Sure, being a nobody, a total loner, isn't an easy task.
There's that danger of the populars coming down the hall and happening to notice you when you come within a short vicinity to them, or, you happen to have a very bad luck when they happen to spot you even from afar. Then no one can save you. Neither will anyone want to save you. You will have no choice but to withstand their wrath.
Then there are the bullies who find fun picking people who seem like kitten in front of them. Personally, I think they are a bunch of insecure, cowardly brats who get some sick kick out of it, it makes them feel in control -powerful. And power is never a good thing if in the wrong hands.
Yet, even after often getting targeted, I still couldn't find it in me to resent being a nobody. I was at peace with it after finally accepting the truth -I could never fit in with these people.
I'd had a quiet and basic life, despite all the cliques' usual drama. It wasn't the usual normal, but it was my normal; an aunt, who loves me to death, a small, neat bedroom with my personal en suite, my skateboard and lastly, my guitar. These were the joys of my life. Seem pretty boring to an outsider, but I'd been living this life since I was a toddler.
Mom and Dad... well, I don't even know who they are. As soon as I was born, I was placed into my aunt's arms, who was apparently infertile and wanted some joy in life. Her husband had divorced her for her inability to give birth. She didn't marry again, and fled away from my biological parents as soon as I was given to her. They wanted to forget me and start anew.
One would think, I despised my parents. They gave me up so easily. Didn't their hearts crumble when they gave me away for good? Didn't they cry to death and regret their decision after I was long gone?
I didn't hate them though.
Heck, I didn't know how to feel.

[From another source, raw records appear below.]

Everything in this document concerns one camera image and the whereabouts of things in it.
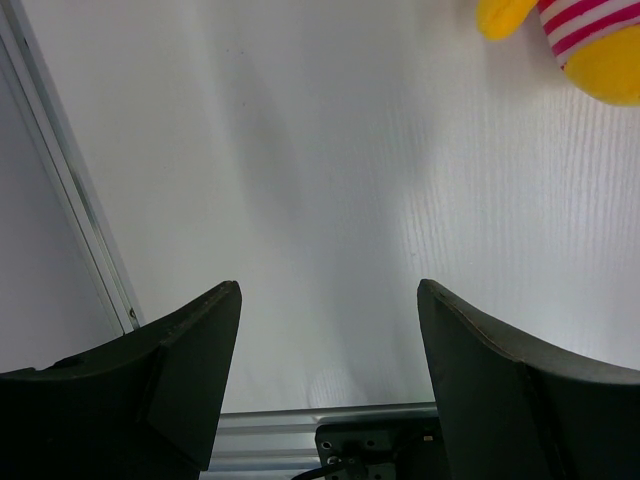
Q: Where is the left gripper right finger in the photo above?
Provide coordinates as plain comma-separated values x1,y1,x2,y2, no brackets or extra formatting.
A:
417,279,639,479

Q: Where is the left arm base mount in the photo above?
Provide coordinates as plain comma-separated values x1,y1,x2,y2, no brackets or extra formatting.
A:
296,417,451,480

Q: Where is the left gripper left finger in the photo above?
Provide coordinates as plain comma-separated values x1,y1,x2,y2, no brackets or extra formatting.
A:
1,281,242,479

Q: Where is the yellow plush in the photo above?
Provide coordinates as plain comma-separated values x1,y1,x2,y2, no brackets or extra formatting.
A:
475,0,639,107

But seeing my aunt so happy with me in her arms in pictures and in reality, so devoted to me as if she were my real mother, I didn't need parents. I had found my parents in her.

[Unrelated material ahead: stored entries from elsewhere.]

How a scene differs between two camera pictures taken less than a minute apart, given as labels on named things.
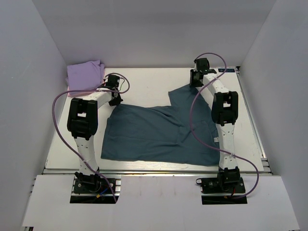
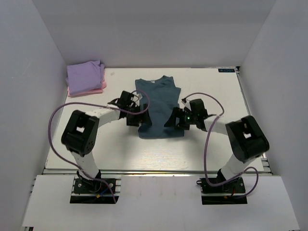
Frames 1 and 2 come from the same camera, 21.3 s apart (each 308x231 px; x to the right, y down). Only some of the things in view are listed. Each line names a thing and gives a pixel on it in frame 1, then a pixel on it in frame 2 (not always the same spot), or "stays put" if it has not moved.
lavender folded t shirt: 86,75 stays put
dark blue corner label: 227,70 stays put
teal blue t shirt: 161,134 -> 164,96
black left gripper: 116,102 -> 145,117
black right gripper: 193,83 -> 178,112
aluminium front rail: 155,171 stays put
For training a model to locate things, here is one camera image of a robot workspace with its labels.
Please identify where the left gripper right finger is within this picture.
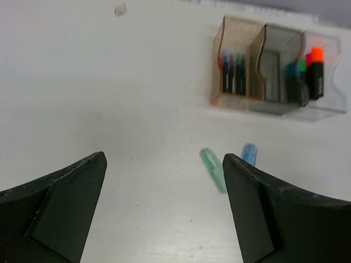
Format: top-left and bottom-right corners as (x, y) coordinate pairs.
(223, 154), (350, 262)

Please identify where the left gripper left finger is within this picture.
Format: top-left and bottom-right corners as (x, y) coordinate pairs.
(1, 152), (107, 262)

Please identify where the green correction tape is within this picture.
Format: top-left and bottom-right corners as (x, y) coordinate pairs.
(199, 148), (227, 193)

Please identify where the green cap black highlighter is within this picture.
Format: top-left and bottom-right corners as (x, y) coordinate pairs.
(297, 57), (309, 106)

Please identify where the blue cap black highlighter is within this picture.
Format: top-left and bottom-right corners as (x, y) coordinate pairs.
(284, 61), (301, 105)

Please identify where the green gel pen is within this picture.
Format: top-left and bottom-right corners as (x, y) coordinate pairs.
(235, 52), (242, 95)

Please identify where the pink cap black highlighter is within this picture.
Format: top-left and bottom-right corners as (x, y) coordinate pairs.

She went all out with me. The entire house was filled with pictures of me and my aunt, from birth, to current. She gave me the best that she could; best clothes, best food, all the free time of her day, love, trust and affection, attention and appreciation. She gave me everything I asked or didn't ask for within her power.

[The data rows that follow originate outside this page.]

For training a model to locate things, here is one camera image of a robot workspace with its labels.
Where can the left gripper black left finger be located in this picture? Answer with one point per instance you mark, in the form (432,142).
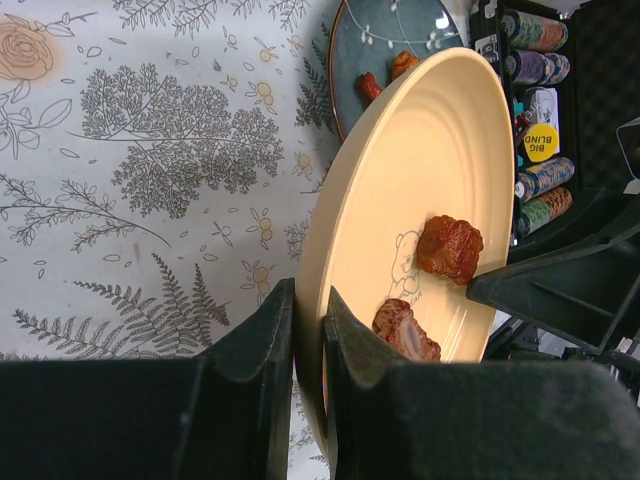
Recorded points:
(223,414)

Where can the orange chicken wing left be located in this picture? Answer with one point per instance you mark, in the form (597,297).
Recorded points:
(367,86)

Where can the brown tan chip stack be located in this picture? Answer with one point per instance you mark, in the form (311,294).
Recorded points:
(543,209)

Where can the red tan chip stack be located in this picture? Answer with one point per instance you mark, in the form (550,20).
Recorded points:
(527,31)

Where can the brown meat piece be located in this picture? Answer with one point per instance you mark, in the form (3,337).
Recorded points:
(395,324)
(450,249)

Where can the orange chicken wing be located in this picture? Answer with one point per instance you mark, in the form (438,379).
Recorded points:
(367,86)
(401,63)

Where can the brown meat piece right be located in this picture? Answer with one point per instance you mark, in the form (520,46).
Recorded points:
(450,249)

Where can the blue glazed ceramic plate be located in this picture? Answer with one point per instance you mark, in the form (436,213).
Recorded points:
(366,37)

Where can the orange chicken wing right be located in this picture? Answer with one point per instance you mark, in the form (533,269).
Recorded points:
(401,63)

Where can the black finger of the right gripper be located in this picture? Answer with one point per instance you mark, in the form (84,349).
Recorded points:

She told me the truth when I was only ten. She even had me calling her auntie when I didn't know. I didn't call her auntie after I knew the truth, though. I called her mama. And I've never been any happier with my decision. The tears of joy and the warm sparkle in her teal blue eyes, the smile that trembled with the sobs she was choking on, it was a painful, yet beautiful sight.
So being a nobody at elementary school and through my freshmen and sophomore years at high school wasn't hard. After years of practice, I knew when, how and where to stay away from threats.
However, if there was anything I'd ever longed, it was friendship. I never made a single friend. Even if I wanted to. Because I knew, if I made a friend, it would mean to open up to a stranger. And that was pretty scary to me. The idea haunted me so much that after the elementary school, when we moved to a new town, I decided to hide away. No one has seen my face since, except for auntie. No one knew how I looked.
It was meant to be that way, until I trapped myself with my own words and heart.